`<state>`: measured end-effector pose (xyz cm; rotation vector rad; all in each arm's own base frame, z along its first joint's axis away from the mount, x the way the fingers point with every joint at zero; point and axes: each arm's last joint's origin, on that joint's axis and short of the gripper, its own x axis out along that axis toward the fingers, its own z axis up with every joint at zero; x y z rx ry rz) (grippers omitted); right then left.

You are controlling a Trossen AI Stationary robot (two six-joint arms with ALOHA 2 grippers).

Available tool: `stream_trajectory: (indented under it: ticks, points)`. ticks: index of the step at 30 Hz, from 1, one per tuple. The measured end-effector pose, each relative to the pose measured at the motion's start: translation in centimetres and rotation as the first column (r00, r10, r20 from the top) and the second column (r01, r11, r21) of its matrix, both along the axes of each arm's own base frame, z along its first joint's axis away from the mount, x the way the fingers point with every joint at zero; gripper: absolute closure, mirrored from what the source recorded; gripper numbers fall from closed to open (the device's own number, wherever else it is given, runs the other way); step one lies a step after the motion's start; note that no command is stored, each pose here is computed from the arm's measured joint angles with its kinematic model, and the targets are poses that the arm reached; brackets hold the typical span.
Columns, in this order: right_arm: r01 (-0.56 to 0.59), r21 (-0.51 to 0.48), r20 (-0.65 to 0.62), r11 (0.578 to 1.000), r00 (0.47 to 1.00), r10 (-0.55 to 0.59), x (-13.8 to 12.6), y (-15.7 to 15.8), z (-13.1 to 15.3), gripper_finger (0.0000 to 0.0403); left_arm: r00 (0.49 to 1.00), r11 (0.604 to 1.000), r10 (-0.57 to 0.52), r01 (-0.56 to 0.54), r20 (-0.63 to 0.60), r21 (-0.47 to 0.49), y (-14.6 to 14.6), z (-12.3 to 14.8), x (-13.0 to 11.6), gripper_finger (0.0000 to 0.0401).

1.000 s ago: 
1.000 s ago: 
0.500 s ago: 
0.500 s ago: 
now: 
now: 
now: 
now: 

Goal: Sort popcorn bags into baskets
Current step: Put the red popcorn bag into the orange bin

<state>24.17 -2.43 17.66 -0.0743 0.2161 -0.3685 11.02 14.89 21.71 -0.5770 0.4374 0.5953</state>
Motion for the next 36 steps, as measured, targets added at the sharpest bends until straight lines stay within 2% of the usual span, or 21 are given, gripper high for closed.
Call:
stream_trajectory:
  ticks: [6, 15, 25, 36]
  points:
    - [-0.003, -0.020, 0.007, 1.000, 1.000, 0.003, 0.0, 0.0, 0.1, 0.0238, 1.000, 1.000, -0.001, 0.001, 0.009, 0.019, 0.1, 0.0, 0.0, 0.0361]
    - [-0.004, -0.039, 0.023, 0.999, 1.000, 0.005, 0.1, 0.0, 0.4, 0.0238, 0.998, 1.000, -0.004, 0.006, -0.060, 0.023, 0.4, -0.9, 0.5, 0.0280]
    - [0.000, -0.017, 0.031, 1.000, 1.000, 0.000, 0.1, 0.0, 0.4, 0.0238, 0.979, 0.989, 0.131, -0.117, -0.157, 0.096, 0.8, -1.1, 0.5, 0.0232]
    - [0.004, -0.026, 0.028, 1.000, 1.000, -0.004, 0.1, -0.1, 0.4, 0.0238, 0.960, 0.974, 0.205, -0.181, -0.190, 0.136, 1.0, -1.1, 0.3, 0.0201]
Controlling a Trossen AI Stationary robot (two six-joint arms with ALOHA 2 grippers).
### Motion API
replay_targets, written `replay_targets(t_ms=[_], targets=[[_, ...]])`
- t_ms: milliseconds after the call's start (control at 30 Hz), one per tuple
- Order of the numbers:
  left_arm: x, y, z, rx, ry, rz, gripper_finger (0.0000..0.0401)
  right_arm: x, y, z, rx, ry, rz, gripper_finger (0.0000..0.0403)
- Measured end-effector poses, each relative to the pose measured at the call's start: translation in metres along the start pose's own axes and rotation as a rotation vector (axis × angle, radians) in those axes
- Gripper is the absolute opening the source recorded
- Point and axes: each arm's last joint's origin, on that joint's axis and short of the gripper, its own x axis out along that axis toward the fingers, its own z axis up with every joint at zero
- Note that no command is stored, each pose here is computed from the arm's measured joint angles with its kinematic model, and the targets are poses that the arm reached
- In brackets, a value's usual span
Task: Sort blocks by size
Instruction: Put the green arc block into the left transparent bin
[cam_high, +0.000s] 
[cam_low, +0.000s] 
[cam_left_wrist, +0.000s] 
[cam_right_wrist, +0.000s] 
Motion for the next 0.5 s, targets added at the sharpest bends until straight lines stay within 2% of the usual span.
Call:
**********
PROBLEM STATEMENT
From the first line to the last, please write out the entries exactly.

RESPONSE TO THIS TASK
`<state>`: measured end-effector pose (xyz cm; rotation vector rad; all in each arm's own base frame, z along its first joint's axis away from the mount, x the way the fingers point with every joint at zero; point and axes: each arm's last joint's origin, on that joint's axis and short of the gripper, its own x axis out along that axis toward the fingers, its own z axis up with every joint at zero; x y z rx ry rz) (grippers omitted); right then left.

You are controlling a Trossen AI Stationary robot (two six-joint arms with ALOHA 2 grippers).

Available tool: `stream_trajectory: (indented under it: ticks, points)`. ticks: index of the step at 30 Hz, from 1, one per tuple. The measured end-effector pose, each relative to the pose measured at the motion's start: translation in centimetres and rotation as the first column (r00, r10, r20 from the top) and the second column (r01, r11, r21) of its matrix, both along the axes of each arm's own base frame, z along its first joint's axis away from the mount, x the way the fingers point with every joint at zero; gripper: absolute closure, mirrored from what the source recorded; gripper numbers fall from closed to open (the device's own number, wherever else it is given, runs the other way); step one lies a step after the motion's start; note that no command is stored, each pose here is computed from the arm's measured joint angles with its kinematic model, and the targets are poses that the arm reached; brackets hold the typical span.
Columns, in this order: right_arm: r01 (-0.56 to 0.59), r21 (-0.51 to 0.48), r20 (-0.65 to 0.62), r11 (0.578 to 1.000), r00 (0.47 to 1.00), r10 (-0.55 to 0.59), x (-13.8 to 12.6), y (-15.7 to 15.8), z (-13.1 to 15.3), gripper_finger (0.0000 to 0.0403); left_arm: r00 (0.49 to 1.00), r11 (0.604 to 1.000), r10 (-0.57 to 0.52), r01 (-0.56 to 0.54), r20 (-0.63 to 0.60), r21 (-0.47 to 0.49), y (-14.6 to 14.6), z (-12.3 to 14.8), x (-13.0 to 11.6), gripper_finger (0.0000 to 0.0401).

1.000 s ago: 
1.000 s ago: 
0.500 s ago: 
0.500 s ago: 
now: 
now: 
now: 
now: 

Goal: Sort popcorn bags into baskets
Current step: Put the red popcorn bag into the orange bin

<state>24.17 -2.43 17.66 -0.0743 0.2161 -0.3685 11.02 14.89 21.71 -0.5770 0.4374 0.5953</state>
Motion for the next 36 steps, as measured, targets added at the sharpest bends until straight lines stay within 2% of the usual span, or 21 are given, gripper high for closed.
Call:
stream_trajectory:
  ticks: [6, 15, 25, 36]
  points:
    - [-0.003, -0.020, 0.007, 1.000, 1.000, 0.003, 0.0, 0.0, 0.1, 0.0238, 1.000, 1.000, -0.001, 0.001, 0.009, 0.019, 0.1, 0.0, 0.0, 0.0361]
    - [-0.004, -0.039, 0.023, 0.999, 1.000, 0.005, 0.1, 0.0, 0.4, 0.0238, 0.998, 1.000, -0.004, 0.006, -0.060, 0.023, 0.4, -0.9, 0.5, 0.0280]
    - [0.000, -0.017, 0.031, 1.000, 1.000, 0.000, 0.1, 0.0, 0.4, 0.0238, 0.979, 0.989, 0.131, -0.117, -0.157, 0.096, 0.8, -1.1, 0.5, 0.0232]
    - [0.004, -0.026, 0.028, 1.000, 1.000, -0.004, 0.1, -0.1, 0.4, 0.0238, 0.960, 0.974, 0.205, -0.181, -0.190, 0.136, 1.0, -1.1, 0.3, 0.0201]
Controlling a Trossen AI Stationary robot (two six-joint arms with ALOHA 2 grippers).
### Motion API
replay_targets, written `replay_targets(t_ms=[_], targets=[[_, ...]])`
- t_ms: milliseconds after the call's start (control at 30 Hz), one per tuple
- Order of the numbers:
  left_arm: x, y, z, rx, ry, rz, gripper_finger (0.0000..0.0401)
  right_arm: x, y, z, rx, ry, rz, gripper_finger (0.0000..0.0403)
- Measured end-effector poses, each relative to the pose measured at the call's start: translation in metres along the start pose's own axes and rotation as a rotation vector (axis × angle, radians) in those axes
- Gripper is the absolute opening the source recorded
- Point and axes: each arm's last joint's origin, on that joint's axis and short of the gripper, its own x axis out along that axis toward the fingers, its own z axis up with every joint at zero
- Note that no command is stored, each pose here is computed from the arm's measured joint angles with its kinematic model, and the targets are poses that the arm reached
- In brackets, a value's usual span
Task: Sort blocks by size
Instruction: Put the green arc block into the left transparent bin
[cam_high, +0.000s] 
[cam_low, +0.000s] 
[cam_left_wrist, +0.000s] 
[cam_right_wrist, +0.000s] 
Motion for the next 0.5 s, targets added at the sharpest bends until straight lines stay within 2% of the usual span.
Call:

The answer has been given, and the exercise is complete.